[Recorded data]
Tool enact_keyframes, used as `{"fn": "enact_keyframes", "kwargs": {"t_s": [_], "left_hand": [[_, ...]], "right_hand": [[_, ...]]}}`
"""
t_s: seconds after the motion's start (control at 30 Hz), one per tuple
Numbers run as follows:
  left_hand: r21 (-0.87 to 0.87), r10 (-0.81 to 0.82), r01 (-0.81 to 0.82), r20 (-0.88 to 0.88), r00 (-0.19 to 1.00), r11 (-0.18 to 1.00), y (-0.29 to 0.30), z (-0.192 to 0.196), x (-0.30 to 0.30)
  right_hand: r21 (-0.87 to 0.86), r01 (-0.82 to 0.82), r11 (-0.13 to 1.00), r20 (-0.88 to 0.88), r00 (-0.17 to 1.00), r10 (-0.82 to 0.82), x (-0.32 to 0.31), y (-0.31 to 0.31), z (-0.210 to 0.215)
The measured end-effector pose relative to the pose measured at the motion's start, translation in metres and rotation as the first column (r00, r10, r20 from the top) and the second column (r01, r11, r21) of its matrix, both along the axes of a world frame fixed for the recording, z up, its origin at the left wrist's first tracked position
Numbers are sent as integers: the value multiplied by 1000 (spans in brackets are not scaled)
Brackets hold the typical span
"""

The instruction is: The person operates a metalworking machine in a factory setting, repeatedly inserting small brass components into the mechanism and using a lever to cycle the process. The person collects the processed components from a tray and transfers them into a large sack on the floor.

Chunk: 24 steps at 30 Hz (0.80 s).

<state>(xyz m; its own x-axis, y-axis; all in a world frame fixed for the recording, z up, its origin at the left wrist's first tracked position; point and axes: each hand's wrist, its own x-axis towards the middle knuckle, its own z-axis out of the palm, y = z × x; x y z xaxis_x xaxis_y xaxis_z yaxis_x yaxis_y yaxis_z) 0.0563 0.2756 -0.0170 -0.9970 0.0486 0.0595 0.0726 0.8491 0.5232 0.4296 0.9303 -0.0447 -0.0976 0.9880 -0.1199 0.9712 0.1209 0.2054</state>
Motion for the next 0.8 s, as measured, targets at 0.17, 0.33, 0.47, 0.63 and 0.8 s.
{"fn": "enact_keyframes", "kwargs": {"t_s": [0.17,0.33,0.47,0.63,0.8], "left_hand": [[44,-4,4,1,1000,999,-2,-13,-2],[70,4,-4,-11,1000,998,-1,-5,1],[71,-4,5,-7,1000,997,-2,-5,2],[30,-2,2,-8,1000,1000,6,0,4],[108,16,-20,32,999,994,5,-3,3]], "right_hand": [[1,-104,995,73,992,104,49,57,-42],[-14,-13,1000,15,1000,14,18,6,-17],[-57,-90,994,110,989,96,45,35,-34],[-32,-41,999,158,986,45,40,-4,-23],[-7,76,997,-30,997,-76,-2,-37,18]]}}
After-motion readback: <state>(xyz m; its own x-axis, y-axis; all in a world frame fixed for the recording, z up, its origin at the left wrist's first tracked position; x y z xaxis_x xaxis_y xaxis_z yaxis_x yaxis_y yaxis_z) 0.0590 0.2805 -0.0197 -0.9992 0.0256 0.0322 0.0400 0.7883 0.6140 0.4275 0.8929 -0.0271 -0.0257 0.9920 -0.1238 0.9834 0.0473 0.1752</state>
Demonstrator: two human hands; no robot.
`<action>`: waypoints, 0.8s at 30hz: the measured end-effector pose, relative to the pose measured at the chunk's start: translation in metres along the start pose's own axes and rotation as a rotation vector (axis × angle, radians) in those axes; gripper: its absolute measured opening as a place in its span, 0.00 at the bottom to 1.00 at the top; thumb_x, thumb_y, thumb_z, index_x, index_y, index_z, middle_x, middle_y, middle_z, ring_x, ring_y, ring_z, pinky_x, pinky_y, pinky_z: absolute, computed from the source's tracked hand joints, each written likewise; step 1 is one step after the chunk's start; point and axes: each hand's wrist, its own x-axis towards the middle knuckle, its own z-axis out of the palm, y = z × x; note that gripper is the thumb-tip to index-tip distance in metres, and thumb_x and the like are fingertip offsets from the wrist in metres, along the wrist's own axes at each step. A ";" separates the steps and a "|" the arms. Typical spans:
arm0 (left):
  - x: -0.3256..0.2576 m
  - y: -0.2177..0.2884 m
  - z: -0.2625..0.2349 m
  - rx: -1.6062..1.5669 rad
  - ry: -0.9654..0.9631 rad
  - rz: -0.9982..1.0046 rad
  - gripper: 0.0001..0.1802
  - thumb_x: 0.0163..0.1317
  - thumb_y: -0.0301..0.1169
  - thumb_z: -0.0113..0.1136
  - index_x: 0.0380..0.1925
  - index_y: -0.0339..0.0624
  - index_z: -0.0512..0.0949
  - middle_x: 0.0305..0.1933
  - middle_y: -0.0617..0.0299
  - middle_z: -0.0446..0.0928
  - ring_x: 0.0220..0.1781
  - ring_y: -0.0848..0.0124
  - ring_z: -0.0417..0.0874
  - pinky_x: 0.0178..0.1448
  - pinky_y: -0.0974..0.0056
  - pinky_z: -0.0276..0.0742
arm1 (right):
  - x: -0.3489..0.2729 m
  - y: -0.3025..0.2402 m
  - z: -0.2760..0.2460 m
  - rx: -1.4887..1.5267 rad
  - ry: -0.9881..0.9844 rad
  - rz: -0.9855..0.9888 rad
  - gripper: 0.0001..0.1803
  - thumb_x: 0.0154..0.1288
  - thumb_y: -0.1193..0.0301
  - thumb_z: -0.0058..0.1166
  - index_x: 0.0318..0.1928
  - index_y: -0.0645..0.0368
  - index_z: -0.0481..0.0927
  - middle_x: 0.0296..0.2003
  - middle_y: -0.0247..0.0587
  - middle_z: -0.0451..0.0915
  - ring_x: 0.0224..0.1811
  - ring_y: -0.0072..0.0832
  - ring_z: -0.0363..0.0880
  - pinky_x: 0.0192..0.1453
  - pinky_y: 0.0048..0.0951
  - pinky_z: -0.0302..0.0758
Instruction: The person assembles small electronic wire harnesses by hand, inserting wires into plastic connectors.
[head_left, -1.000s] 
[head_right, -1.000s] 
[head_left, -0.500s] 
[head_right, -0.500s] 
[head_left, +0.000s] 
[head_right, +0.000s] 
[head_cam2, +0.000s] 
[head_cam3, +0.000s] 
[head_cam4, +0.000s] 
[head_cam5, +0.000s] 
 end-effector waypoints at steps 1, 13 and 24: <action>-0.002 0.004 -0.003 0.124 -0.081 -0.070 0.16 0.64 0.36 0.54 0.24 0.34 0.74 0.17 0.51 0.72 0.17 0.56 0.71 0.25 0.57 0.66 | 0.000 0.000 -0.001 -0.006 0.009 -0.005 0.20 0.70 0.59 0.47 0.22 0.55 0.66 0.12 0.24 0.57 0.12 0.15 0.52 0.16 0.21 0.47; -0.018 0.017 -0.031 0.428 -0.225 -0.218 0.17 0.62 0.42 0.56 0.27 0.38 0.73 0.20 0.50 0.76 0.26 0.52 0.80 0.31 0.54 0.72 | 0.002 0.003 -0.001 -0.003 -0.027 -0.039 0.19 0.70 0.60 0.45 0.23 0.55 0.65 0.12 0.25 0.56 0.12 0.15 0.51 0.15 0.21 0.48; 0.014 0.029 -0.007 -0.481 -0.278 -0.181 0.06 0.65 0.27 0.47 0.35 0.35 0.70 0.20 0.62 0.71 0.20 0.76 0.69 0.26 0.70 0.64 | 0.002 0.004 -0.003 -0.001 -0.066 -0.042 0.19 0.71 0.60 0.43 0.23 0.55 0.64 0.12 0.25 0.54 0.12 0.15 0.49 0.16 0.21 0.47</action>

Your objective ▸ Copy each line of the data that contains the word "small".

Exercise answer ▸
The instruction is: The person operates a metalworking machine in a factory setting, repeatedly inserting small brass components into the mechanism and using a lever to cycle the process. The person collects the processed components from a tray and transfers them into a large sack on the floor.
Instruction: The person assembles small electronic wire harnesses by hand, inserting wires into plastic connectors.

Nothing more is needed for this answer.